COLLECTED MATERIAL >>
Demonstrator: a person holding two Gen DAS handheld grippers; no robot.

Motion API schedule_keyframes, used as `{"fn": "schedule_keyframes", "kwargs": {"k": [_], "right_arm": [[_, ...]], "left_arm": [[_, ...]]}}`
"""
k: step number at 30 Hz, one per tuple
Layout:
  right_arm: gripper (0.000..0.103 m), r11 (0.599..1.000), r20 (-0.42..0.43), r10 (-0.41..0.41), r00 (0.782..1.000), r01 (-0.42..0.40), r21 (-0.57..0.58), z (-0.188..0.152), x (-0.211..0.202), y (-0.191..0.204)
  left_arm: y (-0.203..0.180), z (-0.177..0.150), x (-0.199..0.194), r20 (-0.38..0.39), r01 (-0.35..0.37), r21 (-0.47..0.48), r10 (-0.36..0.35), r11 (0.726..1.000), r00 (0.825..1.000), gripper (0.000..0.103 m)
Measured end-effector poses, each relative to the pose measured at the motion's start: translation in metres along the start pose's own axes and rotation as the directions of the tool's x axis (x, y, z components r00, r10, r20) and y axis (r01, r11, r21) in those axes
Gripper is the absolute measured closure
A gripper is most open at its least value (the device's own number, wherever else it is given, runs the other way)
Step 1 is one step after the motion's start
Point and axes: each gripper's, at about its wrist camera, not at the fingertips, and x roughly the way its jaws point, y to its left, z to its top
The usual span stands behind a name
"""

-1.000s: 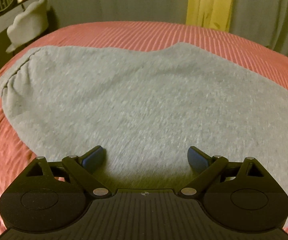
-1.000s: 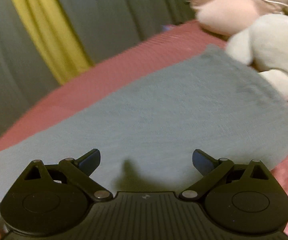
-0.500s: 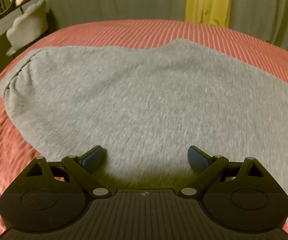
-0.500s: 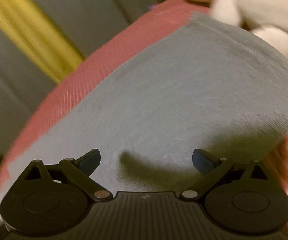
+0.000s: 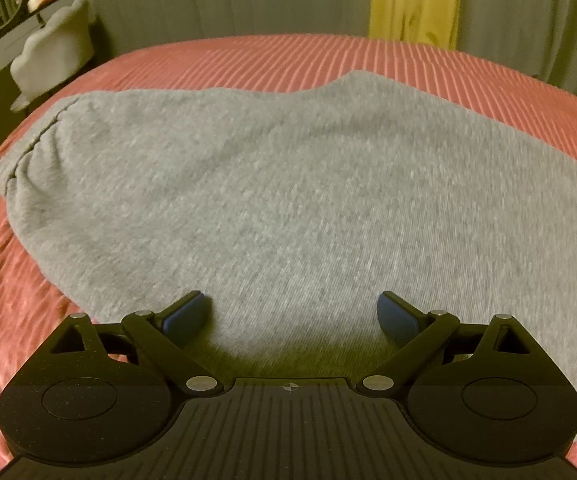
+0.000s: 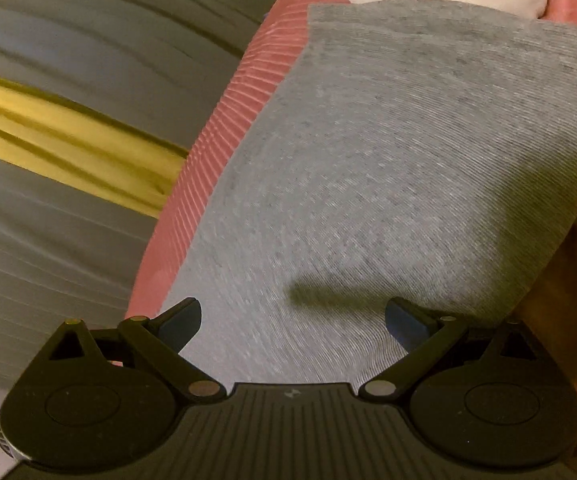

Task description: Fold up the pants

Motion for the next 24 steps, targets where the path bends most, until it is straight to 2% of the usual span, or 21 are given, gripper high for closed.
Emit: {"fn": "schedule_keyframes", "kwargs": {"k": [14, 18, 20, 24], "right_arm": [[0.004, 0.998, 0.019, 0.049, 0.999, -0.050, 0.042, 0.001, -0.002, -0.005], [0.004, 0.990, 0.049, 0.089, 0.995, -0.094, 0.105, 0.000, -0.016, -0.015], [0.004, 0.984, 0.102, 0.104, 0.989, -0.117, 0.133, 0.001, -0.038, -0.023], [0.004, 0.988, 0.273, 0.093, 0.958, -0.124, 0.097, 0.008, -0.096, -0.048]], "left_arm": [[-0.002, 0.000, 0.000, -0.005, -0.018, 0.012, 0.018, 1.000, 1.000, 0.004], [-0.002, 0.000, -0.001, -0.007, -0.019, 0.010, 0.019, 1.000, 1.000, 0.004], [-0.002, 0.000, -0.001, -0.007, -0.018, 0.011, 0.018, 1.000, 1.000, 0.004], [-0.002, 0.001, 0.002, -0.014, -0.013, 0.006, 0.013, 1.000, 1.000, 0.003]]}}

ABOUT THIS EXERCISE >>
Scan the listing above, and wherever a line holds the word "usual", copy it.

SOLUTION TO THIS PROBLEM >>
The usual span stands behind a name
Motion for the next 24 steps, targets where the path bends most, until it is straight to 2% of the usual span, or 21 are given, gripper high for closed.

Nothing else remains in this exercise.